If the next few years deliver more load-shedding-free summers, a steadily higher EAF, and new projects feeding into a stronger grid, people will remember this 170-day streak as the moment the crisis began to unwind rather than a lucky run. The verdict depends on what happens now, not on a single headline number.
What South African millennials can do with this breather
You cannot rewrite Eskom’s maintenance plan from your kitchen table, although you can decide how to use a rare period of grid stability. A few practical moves:
- Audit your energy spending instead of assuming the crisis is over. Check prepaid or post-paid bills over the past year, including any interest on backup-power debt. Redirect some of the money you are no longer burning on emergency takeaways or generator fuel into paying down that debt or building a small emergency fund.
- Treat backup gear as an insurance policy, not a sunk cost. There is no need to rip out inverters because the outages stopped for a while. Keep maintaining batteries and surge protection so that a surprise return of load shedding does not turn into another round of big purchases.
- Watch tariff and policy announcements.
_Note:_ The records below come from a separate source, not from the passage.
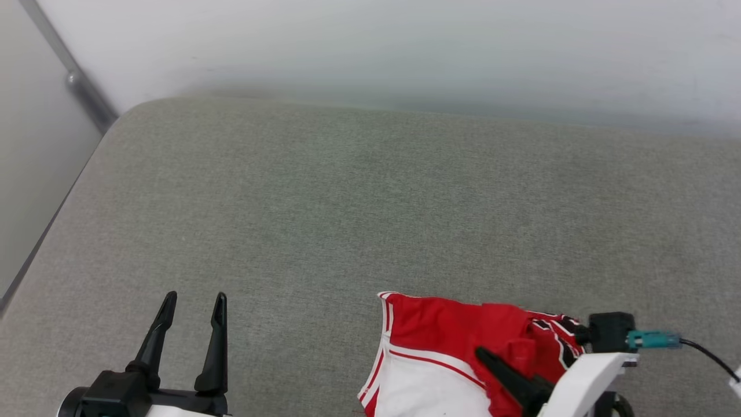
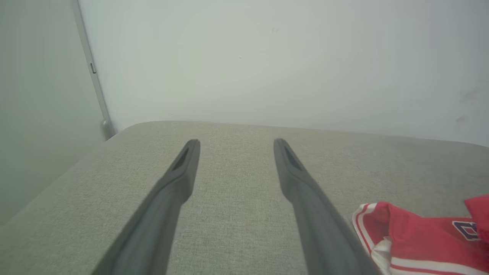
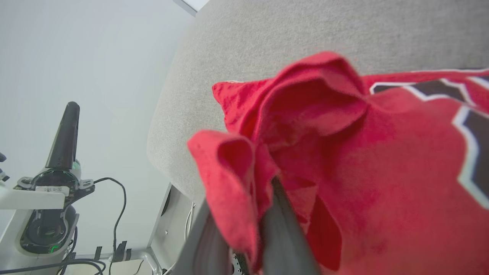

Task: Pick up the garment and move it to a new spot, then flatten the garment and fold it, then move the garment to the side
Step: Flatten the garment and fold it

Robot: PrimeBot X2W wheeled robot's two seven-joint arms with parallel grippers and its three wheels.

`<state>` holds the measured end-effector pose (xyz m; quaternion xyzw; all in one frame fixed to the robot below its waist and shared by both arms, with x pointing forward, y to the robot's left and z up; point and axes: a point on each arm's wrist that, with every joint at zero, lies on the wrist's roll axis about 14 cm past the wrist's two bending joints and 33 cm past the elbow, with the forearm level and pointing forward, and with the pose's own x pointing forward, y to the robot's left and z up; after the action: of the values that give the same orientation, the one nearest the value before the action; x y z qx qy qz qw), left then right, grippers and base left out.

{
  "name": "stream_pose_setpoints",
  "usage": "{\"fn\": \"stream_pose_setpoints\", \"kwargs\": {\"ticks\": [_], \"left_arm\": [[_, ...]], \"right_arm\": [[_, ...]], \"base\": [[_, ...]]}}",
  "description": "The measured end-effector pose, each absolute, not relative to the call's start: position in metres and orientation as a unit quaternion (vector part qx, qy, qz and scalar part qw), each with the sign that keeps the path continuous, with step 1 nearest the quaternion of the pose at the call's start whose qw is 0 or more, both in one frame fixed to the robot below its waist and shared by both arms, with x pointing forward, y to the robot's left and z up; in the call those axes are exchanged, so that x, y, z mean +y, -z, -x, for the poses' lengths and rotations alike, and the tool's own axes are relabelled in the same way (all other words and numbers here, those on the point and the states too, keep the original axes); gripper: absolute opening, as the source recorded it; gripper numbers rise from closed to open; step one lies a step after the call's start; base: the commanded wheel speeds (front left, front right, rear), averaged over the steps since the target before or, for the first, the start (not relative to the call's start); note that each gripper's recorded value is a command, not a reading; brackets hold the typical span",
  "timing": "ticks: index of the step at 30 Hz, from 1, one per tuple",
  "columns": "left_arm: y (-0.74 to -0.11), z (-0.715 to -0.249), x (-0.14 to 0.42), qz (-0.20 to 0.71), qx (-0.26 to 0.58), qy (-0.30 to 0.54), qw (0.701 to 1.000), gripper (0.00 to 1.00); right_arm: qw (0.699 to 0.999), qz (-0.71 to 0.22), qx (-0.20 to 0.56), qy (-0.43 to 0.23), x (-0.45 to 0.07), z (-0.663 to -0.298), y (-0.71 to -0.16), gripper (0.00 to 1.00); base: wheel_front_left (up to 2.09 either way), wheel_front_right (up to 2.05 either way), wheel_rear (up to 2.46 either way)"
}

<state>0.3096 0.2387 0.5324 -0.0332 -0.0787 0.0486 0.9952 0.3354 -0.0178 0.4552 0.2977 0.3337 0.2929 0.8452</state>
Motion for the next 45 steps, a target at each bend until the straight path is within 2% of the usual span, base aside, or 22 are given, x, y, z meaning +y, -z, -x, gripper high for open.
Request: {"fn": "stream_pose_setpoints", "kwargs": {"ticks": [8,9,10,11,20,24,27,33,37,41,43,45], "left_arm": [[-0.533,-0.302,0.247,0.031,-0.079,-0.064,0.994,1.00],[-0.533,-0.302,0.247,0.031,-0.078,-0.064,0.994,1.00],[-0.533,-0.301,0.248,0.031,-0.078,-0.065,0.994,1.00],[-0.533,-0.301,0.248,0.031,-0.078,-0.066,0.994,1.00],[-0.532,-0.303,0.249,0.030,-0.078,-0.067,0.994,1.00],[-0.534,-0.308,0.242,0.031,-0.081,-0.054,0.995,1.00],[-0.535,-0.311,0.239,0.032,-0.083,-0.046,0.995,1.00],[-0.538,-0.318,0.231,0.031,-0.088,-0.029,0.995,1.00],[-0.539,-0.325,0.221,0.036,-0.091,-0.013,0.995,1.00],[-0.544,-0.332,0.213,0.041,-0.099,-0.001,0.994,1.00],[-0.546,-0.335,0.209,0.041,-0.101,0.005,0.994,1.00],[-0.548,-0.336,0.206,0.043,-0.104,0.010,0.994,1.00]], "right_arm": [[0.829,-0.298,0.346,-0.322,0.018,-0.335,-0.441,0.00],[0.827,-0.295,0.351,-0.325,0.021,-0.334,-0.438,0.04],[0.827,-0.289,0.354,-0.328,0.024,-0.332,-0.436,0.80],[0.826,-0.288,0.355,-0.331,0.027,-0.332,-0.435,1.00],[0.807,-0.301,0.354,-0.364,0.047,-0.322,-0.445,1.00],[0.819,-0.295,0.329,-0.367,0.040,-0.328,-0.462,1.00],[0.842,-0.279,0.299,-0.353,0.027,-0.342,-0.474,1.00],[0.917,-0.199,0.203,-0.279,-0.026,-0.387,-0.505,1.00],[0.970,-0.051,0.107,-0.213,-0.083,-0.417,-0.533,1.00],[0.987,-0.021,0.044,-0.153,-0.129,-0.427,-0.548,1.00],[0.991,0.027,0.017,-0.132,-0.150,-0.428,-0.553,1.00],[0.994,0.013,-0.002,-0.112,-0.163,-0.424,-0.554,1.00]], "base": [[0.00,0.00,0.00],[0.00,0.00,0.00],[0.00,0.00,0.00],[0.00,0.00,0.00],[0.00,0.00,0.00],[0.00,0.00,0.00],[0.00,0.00,0.00],[0.00,0.00,0.00],[0.00,0.00,0.00],[0.00,0.00,0.00],[0.00,0.00,0.00],[0.00,0.00,0.00]]}}
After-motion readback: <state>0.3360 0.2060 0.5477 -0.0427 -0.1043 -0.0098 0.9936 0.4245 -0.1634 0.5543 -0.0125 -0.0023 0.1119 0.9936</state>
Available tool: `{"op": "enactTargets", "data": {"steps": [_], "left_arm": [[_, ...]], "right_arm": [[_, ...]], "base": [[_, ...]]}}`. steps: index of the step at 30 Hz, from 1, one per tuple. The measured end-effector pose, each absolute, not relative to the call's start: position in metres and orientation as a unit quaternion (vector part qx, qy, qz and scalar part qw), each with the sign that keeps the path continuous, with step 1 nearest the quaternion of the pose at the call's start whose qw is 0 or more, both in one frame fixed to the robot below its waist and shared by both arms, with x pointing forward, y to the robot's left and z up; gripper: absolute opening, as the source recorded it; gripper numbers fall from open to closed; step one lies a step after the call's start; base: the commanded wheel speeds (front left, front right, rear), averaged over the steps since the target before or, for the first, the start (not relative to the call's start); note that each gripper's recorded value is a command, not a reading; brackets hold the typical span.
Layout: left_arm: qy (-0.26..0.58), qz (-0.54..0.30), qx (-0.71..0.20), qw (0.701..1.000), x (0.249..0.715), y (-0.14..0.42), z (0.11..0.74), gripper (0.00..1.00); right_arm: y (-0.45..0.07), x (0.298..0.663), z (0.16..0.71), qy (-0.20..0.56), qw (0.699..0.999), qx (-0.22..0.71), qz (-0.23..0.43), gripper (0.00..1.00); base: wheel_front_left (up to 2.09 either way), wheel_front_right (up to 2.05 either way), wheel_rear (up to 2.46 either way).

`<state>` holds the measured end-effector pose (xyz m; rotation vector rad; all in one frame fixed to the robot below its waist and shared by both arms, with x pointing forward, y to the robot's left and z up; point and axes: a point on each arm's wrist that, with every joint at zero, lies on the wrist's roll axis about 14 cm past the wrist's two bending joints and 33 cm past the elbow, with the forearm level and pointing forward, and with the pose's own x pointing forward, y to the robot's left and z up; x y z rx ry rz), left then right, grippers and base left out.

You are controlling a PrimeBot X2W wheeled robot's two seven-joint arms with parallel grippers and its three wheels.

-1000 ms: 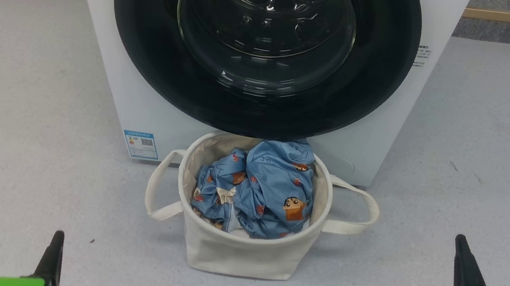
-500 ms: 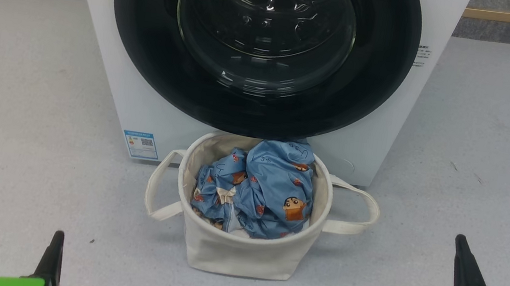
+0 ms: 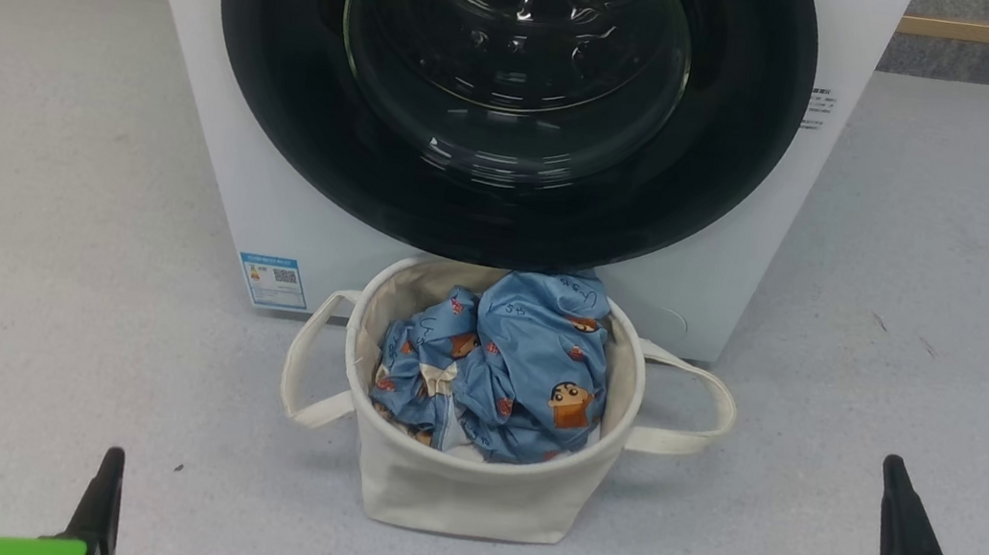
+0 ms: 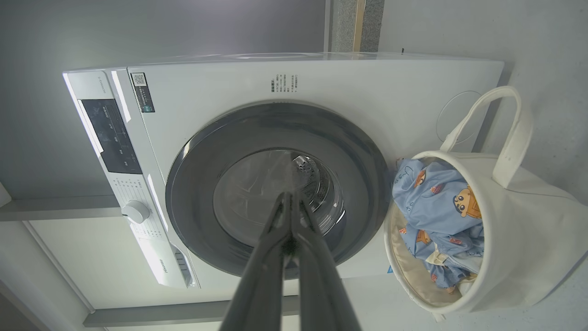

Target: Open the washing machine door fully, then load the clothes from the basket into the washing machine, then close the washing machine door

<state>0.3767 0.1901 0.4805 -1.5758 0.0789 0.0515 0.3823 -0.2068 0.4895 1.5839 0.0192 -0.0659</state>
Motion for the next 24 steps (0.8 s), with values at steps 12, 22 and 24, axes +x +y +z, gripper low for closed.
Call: {"op": "enactTargets", "data": {"steps": [12, 22, 24], "left_arm": [[0.035, 0.023, -0.709, 0.704, 0.3767, 0.1901, 0.4805, 0.0], [0.035, 0.023, -0.709, 0.704, 0.3767, 0.1901, 0.4805, 0.0], [0.035, 0.023, -0.709, 0.704, 0.3767, 0.1901, 0.4805, 0.0]], "right_arm": [[-0.2069, 0.3823, 0.4895, 0.008, 0.702, 0.712, -0.03, 0.0], [-0.2069, 0.3823, 0.4895, 0.008, 0.702, 0.712, -0.03, 0.0], [-0.2069, 0.3823, 0.4895, 0.008, 0.702, 0.712, -0.03, 0.0]], "base": [[0.0, 0.0, 0.0], [0.0, 0.0, 0.0], [0.0, 0.0, 0.0]]}}
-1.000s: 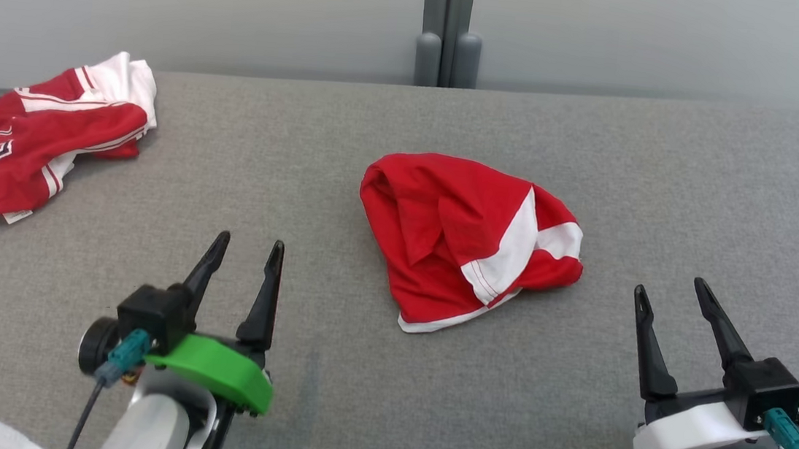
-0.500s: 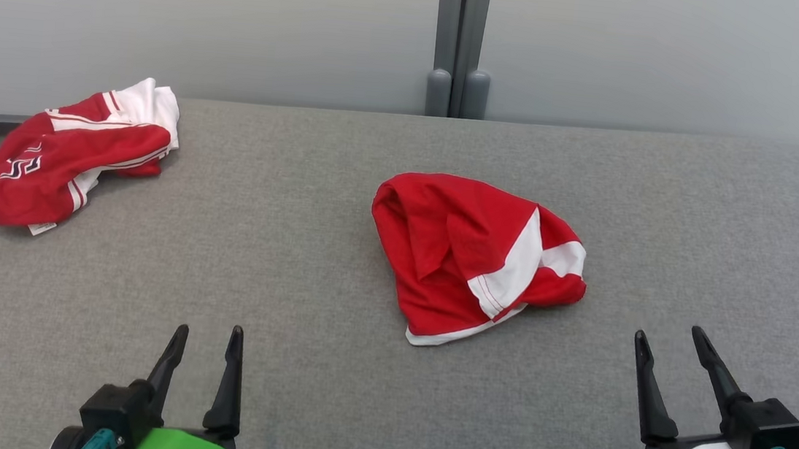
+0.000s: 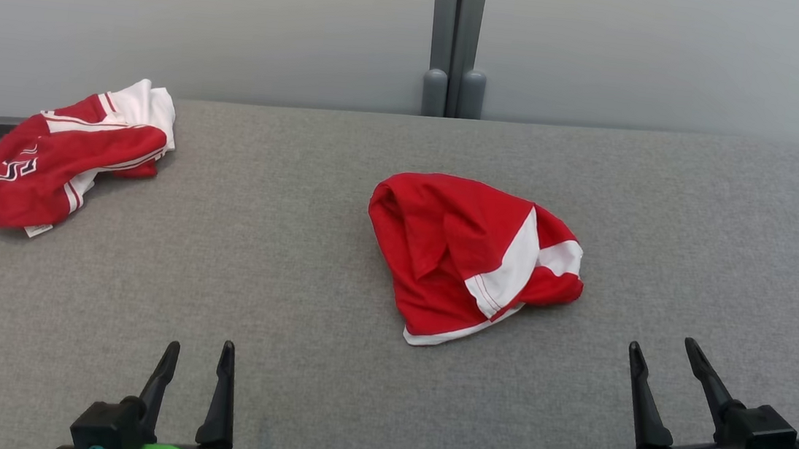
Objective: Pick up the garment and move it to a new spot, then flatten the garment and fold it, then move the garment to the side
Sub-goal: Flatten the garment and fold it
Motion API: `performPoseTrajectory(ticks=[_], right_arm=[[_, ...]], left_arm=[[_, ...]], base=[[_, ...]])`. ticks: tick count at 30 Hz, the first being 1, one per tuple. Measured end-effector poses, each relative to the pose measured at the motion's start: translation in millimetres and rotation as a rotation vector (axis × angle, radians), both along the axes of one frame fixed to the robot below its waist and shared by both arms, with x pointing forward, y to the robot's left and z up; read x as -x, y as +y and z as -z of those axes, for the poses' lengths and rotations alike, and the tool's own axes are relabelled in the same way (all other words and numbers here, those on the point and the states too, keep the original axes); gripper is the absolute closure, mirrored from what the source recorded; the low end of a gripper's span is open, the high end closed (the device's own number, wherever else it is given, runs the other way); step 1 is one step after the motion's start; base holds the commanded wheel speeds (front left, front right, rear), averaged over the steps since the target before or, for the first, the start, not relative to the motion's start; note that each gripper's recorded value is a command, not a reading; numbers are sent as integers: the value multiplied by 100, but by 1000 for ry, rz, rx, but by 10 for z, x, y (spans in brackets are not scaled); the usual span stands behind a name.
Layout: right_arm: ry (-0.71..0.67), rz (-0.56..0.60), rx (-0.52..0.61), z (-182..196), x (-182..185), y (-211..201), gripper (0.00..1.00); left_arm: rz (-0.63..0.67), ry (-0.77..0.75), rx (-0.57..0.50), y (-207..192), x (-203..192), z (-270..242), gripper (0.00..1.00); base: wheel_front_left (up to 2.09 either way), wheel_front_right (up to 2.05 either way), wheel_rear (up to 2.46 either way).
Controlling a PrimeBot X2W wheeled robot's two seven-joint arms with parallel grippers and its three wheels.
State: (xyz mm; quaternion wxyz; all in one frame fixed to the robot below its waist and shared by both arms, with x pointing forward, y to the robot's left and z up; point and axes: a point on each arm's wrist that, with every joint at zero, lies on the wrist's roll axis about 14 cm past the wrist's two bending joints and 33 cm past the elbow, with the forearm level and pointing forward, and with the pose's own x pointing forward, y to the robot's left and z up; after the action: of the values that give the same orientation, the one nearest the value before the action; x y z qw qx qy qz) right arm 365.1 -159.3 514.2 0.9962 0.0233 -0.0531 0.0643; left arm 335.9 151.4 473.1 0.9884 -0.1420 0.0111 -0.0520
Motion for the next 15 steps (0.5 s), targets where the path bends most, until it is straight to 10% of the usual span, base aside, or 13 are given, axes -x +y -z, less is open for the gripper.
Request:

Tariff hikes and municipal mark-ups will shape your bill more than the presence or absence of Stage 6. Staying on top of new net-metering rules, rooftop solar incentives, or prepaid changes can open savings that do not depend on load-shedding schedules.
- Plan big life decisions with “some Eskom risk” in mind. Whether it is a home office setup, a small food business, or a crypto mining rig in the spare room, model your numbers on a scenario where blackouts stay rare yet not impossible. The streak shows that planning for resilience pays off.
The bottom line
South Africa’s 170-plus days without load shedding are not a fluke, although they are also not a permanent guarantee. The grid is stronger than it was, and the worst of the Stage 6 era may be behind us if maintenance, new projects, and policy reforms keep moving. For millennials who learnt to study, work, and side-hustle by candlelight, that is a meaningful shift.
The smart play is to bank the gains, keep the contingency plans, and use this period to clean up budgets and gear rather than assuming that Eskom has magically become invincible. If the lights stay on through several more summers, the narrative moves from “temporary relief” to “historic turning point”. Until then, enjoy charging your phone without watching the load-shedding app every hour, while still planning as if the next alert could arrive.